Your objective. Reproduce the listing exactly, keeping every word as it is.

____

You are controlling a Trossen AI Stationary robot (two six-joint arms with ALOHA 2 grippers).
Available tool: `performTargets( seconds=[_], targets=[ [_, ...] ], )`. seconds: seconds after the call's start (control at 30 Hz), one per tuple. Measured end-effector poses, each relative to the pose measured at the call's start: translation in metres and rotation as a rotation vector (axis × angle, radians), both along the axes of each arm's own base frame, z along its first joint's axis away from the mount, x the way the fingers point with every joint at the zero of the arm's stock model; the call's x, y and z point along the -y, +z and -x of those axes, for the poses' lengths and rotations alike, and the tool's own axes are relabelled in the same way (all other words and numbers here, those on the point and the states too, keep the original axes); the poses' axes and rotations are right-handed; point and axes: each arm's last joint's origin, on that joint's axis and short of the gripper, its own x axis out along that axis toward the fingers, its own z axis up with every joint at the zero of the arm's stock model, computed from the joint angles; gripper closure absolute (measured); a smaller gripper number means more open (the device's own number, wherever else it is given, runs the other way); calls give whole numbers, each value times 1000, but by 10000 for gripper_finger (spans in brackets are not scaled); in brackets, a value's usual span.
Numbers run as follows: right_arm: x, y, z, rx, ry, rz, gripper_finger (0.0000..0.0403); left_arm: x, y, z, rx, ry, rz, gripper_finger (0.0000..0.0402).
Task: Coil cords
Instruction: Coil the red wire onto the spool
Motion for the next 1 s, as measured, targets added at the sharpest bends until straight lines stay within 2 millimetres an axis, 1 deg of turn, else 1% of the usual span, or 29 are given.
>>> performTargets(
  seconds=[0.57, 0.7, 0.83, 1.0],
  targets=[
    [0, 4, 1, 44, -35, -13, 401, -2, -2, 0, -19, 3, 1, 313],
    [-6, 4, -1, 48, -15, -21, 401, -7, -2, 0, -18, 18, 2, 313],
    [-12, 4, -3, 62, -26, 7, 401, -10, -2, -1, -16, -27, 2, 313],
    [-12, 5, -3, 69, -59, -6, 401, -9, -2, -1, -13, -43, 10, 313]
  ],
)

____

Answer to this task.
You are controlling a Trossen AI Stationary robot (two six-joint arms with ALOHA 2 grippers).
Available tool: `performTargets( seconds=[_], targets=[ [_, ...] ], )`. seconds: seconds after the call's start (control at 30 Hz), one per tuple. Measured end-effector poses, each relative to the pose measured at the call's start: translation in metres and rotation as a rotation vector (axis × angle, radians), both along the axes of each arm's own base frame, z along its first joint's axis away from the mount, x the way the fingers point with every joint at the zero of the arm's stock model; the call's x, y and z point along the -y, +z and -x of those axes, for the poses' lengths and rotations alike, and the tool's own axes are relabelled in the same way (all other words and numbers here, those on the point and the states too, keep the original axes); the poses' axes and rotations are right-handed; point and axes: each arm's last joint's origin, on that joint's axis and short of the gripper, its own x axis out along that axis toward the fingers, its own z axis up with every joint at the zero of the arm's stock model, computed from the joint angles; gripper closure absolute (measured); a smaller gripper number means more open (the device's own number, wherever else it is given, runs the other way); calls give whole numbers, each value times 1000, but by 10000 for gripper_finger (spans in brackets are not scaled); in brackets, a value's usual span.
Numbers run as follows: right_arm: x, y, z, rx, ry, rz, gripper_finger (0.0000..0.0403); left_arm: x, y, z, rx, ry, rz, gripper_finger (0.0000..0.0402).
Task: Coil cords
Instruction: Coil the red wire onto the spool
Motion for the next 1 s, as measured, targets added at the sharpest bends until straight lines stay within 2 millimetres an axis, 1 deg of turn, else 1% of the usual span, or 29 are given.
>>> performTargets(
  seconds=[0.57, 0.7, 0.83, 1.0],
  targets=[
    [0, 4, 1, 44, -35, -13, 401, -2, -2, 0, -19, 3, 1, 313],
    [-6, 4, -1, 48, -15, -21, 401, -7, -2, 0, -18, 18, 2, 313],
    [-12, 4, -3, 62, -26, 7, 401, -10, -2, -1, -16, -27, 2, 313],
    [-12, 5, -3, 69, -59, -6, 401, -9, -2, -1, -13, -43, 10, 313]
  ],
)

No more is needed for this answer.